Assigned task:
Look down the entries below and report how many lines hold the string "wooden"; write nothing else.

--- START ---

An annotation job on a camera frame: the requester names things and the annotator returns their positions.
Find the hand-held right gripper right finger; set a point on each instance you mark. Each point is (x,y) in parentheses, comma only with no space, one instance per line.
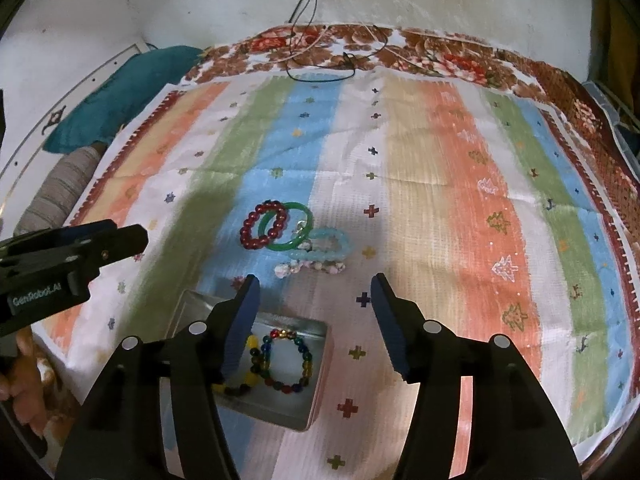
(389,330)

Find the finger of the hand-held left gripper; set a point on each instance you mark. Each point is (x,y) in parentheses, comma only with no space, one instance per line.
(122,242)
(60,237)

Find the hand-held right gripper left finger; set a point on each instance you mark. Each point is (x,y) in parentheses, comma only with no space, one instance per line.
(244,322)

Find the green jade bangle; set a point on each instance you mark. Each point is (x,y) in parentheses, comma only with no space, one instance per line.
(288,246)

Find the silver metal tin box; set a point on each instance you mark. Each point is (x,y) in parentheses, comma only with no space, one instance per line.
(280,407)

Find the small silver charm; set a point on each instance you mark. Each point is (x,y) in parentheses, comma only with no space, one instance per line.
(300,230)

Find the person's left hand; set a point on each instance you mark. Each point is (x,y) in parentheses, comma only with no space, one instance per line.
(22,385)

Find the grey striped pillow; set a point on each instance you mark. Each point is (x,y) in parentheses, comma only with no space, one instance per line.
(65,180)

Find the teal pillow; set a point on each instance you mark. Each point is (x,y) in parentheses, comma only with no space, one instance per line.
(125,90)

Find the striped pastel cloth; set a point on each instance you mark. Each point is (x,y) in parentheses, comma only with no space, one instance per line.
(425,160)

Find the clear plastic crate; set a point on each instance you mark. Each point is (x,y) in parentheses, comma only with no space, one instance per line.
(620,125)

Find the mustard yellow garment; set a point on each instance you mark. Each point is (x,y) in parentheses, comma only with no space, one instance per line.
(617,30)

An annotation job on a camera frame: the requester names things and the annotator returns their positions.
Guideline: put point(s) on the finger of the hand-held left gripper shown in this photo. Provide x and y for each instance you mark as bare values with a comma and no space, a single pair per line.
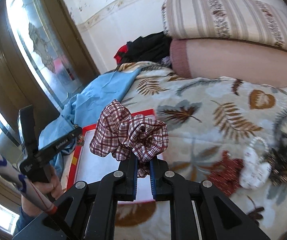
76,132

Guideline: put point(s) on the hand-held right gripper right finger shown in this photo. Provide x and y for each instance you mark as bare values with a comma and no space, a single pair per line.
153,182

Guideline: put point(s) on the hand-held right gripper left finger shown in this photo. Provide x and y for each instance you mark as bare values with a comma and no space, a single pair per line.
134,180

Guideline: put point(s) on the red shallow box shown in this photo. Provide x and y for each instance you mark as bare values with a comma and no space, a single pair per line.
101,175

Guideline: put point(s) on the red and white plaid scrunchie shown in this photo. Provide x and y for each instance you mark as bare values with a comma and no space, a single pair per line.
123,135

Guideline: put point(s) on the dark red dotted scrunchie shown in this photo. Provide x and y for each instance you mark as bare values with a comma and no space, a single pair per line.
228,172

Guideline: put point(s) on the white dotted scrunchie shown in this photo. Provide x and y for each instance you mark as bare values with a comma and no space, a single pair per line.
253,172

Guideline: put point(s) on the black bow hair clip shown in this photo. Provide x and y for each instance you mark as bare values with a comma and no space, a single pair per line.
283,160

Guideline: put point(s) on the person's left forearm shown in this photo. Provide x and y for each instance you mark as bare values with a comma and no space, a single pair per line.
24,220

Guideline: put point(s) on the person's left hand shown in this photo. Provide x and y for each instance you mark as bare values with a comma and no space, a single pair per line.
53,186

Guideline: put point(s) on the white rod with blue marks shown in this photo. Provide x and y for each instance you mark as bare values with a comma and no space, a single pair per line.
13,175

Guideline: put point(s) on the light blue cloth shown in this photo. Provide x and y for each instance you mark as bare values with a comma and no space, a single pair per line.
96,92

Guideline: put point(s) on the red clothing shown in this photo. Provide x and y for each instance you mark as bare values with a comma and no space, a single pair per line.
119,55

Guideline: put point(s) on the leaf printed blanket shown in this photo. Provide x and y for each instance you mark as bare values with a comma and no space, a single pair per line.
203,97

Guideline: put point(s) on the black clothing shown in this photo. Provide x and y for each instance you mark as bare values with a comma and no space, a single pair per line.
148,47

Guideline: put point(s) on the grey patterned fabric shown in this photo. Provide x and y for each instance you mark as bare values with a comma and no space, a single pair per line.
166,61

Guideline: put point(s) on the pink bolster pillow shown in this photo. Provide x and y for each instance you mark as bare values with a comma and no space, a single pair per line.
233,60

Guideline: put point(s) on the striped floral pillow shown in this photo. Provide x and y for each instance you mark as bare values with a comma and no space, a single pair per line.
221,17

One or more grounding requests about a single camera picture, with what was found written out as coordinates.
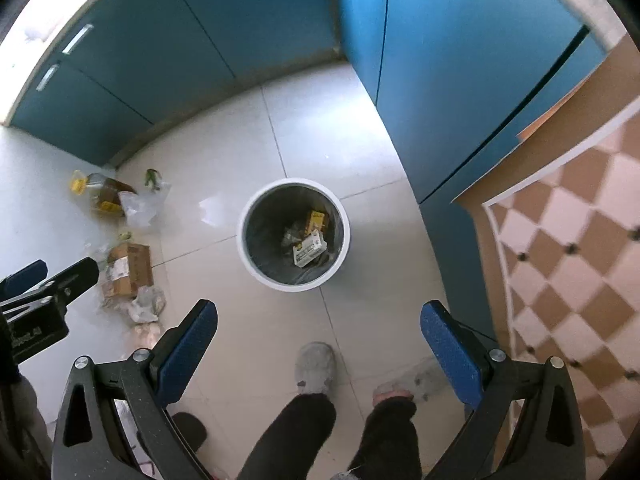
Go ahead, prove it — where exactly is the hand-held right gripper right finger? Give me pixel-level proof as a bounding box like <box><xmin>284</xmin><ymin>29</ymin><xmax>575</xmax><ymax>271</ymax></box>
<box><xmin>420</xmin><ymin>300</ymin><xmax>587</xmax><ymax>480</ymax></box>

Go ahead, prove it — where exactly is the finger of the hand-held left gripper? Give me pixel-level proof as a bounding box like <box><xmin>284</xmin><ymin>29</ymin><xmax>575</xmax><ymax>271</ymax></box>
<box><xmin>0</xmin><ymin>260</ymin><xmax>49</xmax><ymax>302</ymax></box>
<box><xmin>44</xmin><ymin>257</ymin><xmax>100</xmax><ymax>307</ymax></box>

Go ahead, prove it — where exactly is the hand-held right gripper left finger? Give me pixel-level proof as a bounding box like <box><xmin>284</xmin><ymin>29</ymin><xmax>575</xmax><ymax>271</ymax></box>
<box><xmin>50</xmin><ymin>299</ymin><xmax>219</xmax><ymax>480</ymax></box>

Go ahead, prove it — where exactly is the white round trash bin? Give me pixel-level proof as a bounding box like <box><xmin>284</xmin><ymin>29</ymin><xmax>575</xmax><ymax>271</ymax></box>
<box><xmin>236</xmin><ymin>178</ymin><xmax>351</xmax><ymax>292</ymax></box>

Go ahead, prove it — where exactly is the grey slipper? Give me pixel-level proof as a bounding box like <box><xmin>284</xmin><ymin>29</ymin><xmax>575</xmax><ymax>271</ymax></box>
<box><xmin>294</xmin><ymin>342</ymin><xmax>337</xmax><ymax>396</ymax></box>
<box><xmin>373</xmin><ymin>356</ymin><xmax>452</xmax><ymax>404</ymax></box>

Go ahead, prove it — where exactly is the brown cardboard box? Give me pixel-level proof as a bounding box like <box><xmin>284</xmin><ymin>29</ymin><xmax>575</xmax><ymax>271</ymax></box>
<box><xmin>101</xmin><ymin>242</ymin><xmax>154</xmax><ymax>299</ymax></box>

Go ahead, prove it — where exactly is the crumpled grey plastic bag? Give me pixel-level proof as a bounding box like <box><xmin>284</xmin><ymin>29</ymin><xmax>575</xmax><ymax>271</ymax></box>
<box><xmin>127</xmin><ymin>285</ymin><xmax>167</xmax><ymax>326</ymax></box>

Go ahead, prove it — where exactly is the oil bottle with yellow cap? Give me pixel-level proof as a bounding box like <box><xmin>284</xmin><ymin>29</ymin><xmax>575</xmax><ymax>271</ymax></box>
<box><xmin>69</xmin><ymin>170</ymin><xmax>139</xmax><ymax>217</ymax></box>

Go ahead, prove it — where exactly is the clear plastic bag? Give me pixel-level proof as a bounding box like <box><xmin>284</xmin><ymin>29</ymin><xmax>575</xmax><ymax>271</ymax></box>
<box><xmin>119</xmin><ymin>182</ymin><xmax>172</xmax><ymax>229</ymax></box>

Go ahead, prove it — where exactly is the person's right leg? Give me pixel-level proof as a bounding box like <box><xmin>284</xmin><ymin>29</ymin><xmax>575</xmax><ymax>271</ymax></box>
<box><xmin>346</xmin><ymin>396</ymin><xmax>419</xmax><ymax>480</ymax></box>

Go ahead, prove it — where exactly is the grey bin liner bag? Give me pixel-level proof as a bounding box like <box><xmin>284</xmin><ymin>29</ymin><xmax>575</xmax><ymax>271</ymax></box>
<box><xmin>244</xmin><ymin>186</ymin><xmax>347</xmax><ymax>282</ymax></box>

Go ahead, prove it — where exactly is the white carton box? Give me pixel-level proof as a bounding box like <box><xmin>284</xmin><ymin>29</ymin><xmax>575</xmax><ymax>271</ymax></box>
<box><xmin>292</xmin><ymin>230</ymin><xmax>328</xmax><ymax>267</ymax></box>

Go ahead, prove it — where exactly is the clear crumpled wrapper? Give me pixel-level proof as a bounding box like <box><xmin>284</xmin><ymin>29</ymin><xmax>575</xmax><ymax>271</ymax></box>
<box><xmin>282</xmin><ymin>220</ymin><xmax>308</xmax><ymax>249</ymax></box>

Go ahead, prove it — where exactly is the beige stone countertop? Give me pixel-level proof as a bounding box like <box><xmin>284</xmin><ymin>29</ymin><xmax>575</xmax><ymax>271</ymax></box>
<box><xmin>0</xmin><ymin>0</ymin><xmax>167</xmax><ymax>127</ymax></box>

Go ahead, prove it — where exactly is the blue base cabinet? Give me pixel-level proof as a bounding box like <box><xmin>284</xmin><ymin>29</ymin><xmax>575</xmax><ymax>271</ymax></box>
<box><xmin>9</xmin><ymin>0</ymin><xmax>347</xmax><ymax>167</ymax></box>

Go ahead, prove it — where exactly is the blue tall cabinet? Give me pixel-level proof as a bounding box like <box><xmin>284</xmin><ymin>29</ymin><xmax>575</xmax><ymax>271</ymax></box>
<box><xmin>332</xmin><ymin>0</ymin><xmax>609</xmax><ymax>342</ymax></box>

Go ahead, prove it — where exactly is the silver cabinet handle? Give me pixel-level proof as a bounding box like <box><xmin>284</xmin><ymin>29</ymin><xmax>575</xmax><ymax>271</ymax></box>
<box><xmin>36</xmin><ymin>64</ymin><xmax>60</xmax><ymax>92</ymax></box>
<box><xmin>62</xmin><ymin>23</ymin><xmax>95</xmax><ymax>55</ymax></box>

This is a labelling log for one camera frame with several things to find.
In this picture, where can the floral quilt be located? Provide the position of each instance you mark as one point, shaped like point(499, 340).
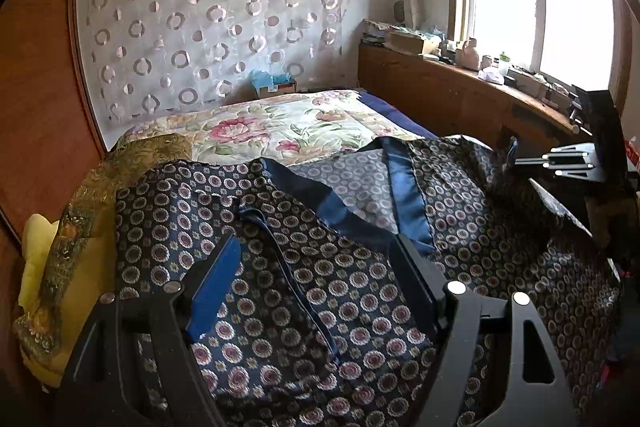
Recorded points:
point(260, 127)

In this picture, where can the flat cardboard box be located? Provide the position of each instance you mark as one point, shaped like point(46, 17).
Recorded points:
point(412, 43)

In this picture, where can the wooden wardrobe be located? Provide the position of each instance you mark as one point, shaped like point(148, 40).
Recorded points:
point(40, 82)

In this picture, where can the navy medallion-print garment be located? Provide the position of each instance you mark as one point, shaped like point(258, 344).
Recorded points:
point(325, 307)

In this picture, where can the wooden sill cabinet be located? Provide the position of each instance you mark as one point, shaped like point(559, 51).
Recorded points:
point(440, 92)

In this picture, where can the yellow cloth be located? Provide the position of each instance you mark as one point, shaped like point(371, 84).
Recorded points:
point(37, 252)

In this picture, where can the sheer circle-pattern wall curtain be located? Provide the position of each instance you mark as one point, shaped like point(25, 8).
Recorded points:
point(200, 22)

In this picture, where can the white plastic bag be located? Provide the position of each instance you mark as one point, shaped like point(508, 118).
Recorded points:
point(491, 76)

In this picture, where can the stack of papers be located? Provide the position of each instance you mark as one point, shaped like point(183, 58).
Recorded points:
point(375, 34)

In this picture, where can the gold sunflower-print pillow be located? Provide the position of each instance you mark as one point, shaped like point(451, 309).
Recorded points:
point(85, 217)

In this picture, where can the cardboard box with blue tissue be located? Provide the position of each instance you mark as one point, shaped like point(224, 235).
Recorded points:
point(272, 82)

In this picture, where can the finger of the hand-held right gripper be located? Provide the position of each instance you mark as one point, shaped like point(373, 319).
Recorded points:
point(560, 157)
point(572, 172)

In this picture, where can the green-capped bottle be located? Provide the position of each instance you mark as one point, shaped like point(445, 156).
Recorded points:
point(504, 64)

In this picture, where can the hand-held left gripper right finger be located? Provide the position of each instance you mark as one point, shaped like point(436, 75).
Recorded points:
point(417, 279)

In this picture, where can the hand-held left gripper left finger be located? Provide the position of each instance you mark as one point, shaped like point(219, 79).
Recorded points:
point(215, 287)

--- END ---

Response area:
2